[Extracted data entries]

*** Block opens ***

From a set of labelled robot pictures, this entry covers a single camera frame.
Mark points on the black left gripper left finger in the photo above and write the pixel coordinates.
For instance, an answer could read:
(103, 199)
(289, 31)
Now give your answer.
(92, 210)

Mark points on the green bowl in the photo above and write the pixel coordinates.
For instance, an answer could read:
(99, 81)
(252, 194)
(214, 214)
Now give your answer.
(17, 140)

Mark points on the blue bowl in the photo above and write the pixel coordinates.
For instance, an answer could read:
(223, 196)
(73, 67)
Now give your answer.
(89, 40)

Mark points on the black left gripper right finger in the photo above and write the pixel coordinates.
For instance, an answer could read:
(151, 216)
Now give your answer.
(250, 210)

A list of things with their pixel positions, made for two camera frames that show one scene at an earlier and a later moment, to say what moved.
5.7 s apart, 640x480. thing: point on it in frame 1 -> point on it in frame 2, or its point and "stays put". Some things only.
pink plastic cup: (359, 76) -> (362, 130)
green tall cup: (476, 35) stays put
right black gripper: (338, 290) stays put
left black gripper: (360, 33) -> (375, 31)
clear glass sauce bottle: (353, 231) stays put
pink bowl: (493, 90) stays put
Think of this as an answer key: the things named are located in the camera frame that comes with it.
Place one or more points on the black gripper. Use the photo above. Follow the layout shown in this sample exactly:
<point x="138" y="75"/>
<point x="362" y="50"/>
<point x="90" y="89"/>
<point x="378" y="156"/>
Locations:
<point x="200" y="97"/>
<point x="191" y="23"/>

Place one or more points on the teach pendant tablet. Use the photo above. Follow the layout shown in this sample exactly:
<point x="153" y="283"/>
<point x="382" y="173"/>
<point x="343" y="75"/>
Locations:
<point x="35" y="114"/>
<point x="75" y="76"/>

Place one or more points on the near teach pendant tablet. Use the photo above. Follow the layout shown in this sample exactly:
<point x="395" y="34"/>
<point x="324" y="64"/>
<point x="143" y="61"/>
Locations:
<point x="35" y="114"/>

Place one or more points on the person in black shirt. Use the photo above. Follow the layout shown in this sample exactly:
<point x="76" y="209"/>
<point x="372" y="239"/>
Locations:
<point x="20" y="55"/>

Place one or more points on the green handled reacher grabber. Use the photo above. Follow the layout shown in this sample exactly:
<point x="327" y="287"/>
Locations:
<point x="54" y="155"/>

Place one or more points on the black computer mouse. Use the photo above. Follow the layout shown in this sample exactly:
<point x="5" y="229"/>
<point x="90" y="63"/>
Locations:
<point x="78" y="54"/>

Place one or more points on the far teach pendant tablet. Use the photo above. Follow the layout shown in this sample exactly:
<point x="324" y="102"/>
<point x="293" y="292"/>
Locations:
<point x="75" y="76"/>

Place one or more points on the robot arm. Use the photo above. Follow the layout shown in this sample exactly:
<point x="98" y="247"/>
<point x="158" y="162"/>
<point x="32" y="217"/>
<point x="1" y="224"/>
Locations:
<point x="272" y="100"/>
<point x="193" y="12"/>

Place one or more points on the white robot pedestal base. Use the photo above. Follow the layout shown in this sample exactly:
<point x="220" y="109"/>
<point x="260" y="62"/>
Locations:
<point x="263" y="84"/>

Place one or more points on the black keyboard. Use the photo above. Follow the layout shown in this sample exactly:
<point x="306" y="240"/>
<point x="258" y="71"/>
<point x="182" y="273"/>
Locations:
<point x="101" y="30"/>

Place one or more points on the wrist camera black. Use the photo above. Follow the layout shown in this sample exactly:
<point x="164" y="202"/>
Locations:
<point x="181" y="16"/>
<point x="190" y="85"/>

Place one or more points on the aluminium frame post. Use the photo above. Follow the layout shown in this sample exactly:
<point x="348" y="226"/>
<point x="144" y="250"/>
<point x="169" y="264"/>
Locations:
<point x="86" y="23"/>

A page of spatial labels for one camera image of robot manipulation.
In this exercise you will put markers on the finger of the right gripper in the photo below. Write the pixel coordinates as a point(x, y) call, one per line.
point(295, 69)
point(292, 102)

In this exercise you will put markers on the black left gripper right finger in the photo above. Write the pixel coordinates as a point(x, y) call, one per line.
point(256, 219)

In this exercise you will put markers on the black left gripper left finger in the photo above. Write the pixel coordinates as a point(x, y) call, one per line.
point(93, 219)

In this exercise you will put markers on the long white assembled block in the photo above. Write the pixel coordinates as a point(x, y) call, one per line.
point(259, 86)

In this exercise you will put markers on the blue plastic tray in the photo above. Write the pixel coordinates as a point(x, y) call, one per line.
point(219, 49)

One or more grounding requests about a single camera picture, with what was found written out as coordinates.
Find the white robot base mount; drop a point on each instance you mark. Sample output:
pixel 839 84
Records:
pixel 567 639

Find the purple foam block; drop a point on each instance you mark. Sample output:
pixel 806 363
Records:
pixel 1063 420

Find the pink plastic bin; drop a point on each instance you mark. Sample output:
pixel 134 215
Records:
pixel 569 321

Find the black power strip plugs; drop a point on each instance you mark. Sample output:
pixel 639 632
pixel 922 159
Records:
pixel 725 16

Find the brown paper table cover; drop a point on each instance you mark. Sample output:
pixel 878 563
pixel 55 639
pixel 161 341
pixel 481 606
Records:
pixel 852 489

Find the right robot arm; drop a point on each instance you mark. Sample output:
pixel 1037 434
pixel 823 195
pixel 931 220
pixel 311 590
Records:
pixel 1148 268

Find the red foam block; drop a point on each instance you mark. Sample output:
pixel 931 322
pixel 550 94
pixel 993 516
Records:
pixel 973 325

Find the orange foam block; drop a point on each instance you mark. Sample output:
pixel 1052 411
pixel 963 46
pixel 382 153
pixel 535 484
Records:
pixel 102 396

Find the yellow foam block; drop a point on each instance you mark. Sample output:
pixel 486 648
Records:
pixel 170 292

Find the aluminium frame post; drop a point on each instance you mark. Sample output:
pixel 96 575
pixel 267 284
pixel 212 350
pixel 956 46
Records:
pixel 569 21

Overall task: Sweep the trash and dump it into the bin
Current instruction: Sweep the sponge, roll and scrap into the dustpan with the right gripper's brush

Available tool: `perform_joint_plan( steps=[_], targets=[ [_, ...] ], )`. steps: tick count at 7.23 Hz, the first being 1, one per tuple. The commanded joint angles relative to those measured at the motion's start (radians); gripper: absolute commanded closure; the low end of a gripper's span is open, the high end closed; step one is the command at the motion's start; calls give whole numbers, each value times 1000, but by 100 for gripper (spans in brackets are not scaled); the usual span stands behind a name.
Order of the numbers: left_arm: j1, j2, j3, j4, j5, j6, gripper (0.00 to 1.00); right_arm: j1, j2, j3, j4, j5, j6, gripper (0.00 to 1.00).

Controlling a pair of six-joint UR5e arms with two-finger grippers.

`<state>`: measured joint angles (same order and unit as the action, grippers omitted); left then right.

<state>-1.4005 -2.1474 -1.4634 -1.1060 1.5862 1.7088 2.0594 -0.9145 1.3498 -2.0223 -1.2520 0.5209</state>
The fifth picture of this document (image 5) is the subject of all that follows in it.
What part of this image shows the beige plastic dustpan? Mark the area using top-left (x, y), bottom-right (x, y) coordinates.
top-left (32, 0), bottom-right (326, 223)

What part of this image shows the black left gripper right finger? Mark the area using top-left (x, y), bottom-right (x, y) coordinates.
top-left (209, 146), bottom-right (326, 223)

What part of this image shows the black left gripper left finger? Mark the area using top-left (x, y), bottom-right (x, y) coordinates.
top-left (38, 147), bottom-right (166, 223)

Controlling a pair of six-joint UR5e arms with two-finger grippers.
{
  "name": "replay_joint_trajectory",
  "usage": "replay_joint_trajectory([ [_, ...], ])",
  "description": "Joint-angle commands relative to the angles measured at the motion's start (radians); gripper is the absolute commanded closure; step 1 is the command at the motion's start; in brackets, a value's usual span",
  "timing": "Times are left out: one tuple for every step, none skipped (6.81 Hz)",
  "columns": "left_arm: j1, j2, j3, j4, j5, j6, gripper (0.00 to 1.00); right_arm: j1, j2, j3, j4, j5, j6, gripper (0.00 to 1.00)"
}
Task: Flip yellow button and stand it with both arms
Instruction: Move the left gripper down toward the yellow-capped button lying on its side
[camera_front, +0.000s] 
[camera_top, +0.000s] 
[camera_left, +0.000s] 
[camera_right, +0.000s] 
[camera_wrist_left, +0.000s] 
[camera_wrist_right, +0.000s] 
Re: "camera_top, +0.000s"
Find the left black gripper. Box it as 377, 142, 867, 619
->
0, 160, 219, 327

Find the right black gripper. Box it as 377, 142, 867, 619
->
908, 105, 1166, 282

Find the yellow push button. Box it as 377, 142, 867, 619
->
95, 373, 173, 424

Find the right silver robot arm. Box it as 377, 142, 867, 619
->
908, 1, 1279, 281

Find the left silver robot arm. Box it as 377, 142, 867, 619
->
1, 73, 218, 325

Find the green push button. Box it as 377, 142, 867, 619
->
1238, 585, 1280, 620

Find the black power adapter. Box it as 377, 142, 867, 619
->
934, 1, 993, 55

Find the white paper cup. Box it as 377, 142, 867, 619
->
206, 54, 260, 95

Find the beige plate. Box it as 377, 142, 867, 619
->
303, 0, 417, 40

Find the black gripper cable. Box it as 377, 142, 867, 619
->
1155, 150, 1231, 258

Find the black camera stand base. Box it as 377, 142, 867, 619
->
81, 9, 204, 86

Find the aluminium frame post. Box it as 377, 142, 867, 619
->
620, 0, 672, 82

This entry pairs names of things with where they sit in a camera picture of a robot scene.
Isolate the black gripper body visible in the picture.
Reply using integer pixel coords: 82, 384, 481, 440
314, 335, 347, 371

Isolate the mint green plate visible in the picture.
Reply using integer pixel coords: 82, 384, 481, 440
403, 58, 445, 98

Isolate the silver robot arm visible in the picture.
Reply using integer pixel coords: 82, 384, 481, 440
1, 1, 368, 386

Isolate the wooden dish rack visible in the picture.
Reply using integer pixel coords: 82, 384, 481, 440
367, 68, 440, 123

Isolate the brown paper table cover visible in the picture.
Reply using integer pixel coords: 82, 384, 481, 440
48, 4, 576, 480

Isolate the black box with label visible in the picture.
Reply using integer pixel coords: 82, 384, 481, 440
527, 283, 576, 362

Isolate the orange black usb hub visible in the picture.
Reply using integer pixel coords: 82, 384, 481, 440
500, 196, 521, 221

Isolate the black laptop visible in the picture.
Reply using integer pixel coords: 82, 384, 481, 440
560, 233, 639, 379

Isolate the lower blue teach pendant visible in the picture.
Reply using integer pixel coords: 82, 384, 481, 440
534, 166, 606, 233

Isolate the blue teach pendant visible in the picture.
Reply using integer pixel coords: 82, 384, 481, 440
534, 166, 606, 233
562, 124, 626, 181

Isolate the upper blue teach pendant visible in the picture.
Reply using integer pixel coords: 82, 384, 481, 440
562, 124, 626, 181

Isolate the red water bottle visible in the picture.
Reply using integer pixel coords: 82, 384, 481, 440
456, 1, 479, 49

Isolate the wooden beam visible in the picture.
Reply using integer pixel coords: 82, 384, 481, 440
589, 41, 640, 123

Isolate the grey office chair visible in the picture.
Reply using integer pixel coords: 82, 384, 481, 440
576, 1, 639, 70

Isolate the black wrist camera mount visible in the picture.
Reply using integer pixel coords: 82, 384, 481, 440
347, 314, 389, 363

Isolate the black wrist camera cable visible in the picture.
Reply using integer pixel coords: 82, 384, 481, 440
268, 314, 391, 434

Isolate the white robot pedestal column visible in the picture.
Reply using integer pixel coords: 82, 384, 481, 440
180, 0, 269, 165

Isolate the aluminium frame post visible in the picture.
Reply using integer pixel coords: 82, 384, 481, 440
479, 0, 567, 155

*** Block closes ***

WHAT YOU ARE ASKED TO DO:
Look above for the line containing "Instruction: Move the" and the line containing "Isolate the orange". Transcribe both, with the lines between them, exactly.

SOLUTION FOR THIS EXERCISE:
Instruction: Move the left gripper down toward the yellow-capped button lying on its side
[camera_front, +0.000s] 
[camera_top, +0.000s] 
[camera_left, +0.000s] 
[camera_right, +0.000s] 
[camera_wrist_left, +0.000s] 
[camera_wrist_right, +0.000s] 
Re: "camera_top, +0.000s"
Find the left black gripper. Box it as 377, 142, 867, 619
->
0, 160, 219, 327

Find the right black gripper. Box it as 377, 142, 867, 619
->
908, 105, 1166, 282

Find the yellow push button. Box it as 377, 142, 867, 619
->
95, 373, 173, 424

Find the right silver robot arm. Box it as 377, 142, 867, 619
->
908, 1, 1279, 281

Find the left silver robot arm. Box it as 377, 142, 867, 619
->
1, 73, 218, 325

Find the green push button. Box it as 377, 142, 867, 619
->
1238, 585, 1280, 620

Find the black power adapter. Box it as 377, 142, 867, 619
->
934, 1, 993, 55

Find the white paper cup. Box it as 377, 142, 867, 619
->
206, 54, 260, 95

Find the beige plate. Box it as 377, 142, 867, 619
->
303, 0, 417, 40

Find the black gripper cable. Box it as 377, 142, 867, 619
->
1155, 150, 1231, 258

Find the black camera stand base. Box it as 377, 142, 867, 619
->
81, 9, 204, 86

Find the aluminium frame post. Box it as 377, 142, 867, 619
->
620, 0, 672, 82

This entry pairs names of things with where they sit in a camera picture of a robot scene.
Isolate the black gripper body visible in the picture.
Reply using integer pixel coords: 82, 384, 481, 440
314, 335, 347, 371

Isolate the mint green plate visible in the picture.
Reply using integer pixel coords: 82, 384, 481, 440
403, 58, 445, 98

Isolate the silver robot arm visible in the picture.
Reply using integer pixel coords: 82, 384, 481, 440
1, 1, 368, 386

Isolate the wooden dish rack visible in the picture.
Reply using integer pixel coords: 82, 384, 481, 440
367, 68, 440, 123

Isolate the brown paper table cover visible in the picture.
Reply using integer pixel coords: 82, 384, 481, 440
48, 4, 576, 480

Isolate the black box with label visible in the picture.
Reply using integer pixel coords: 82, 384, 481, 440
527, 283, 576, 362

Isolate the orange black usb hub visible in the picture.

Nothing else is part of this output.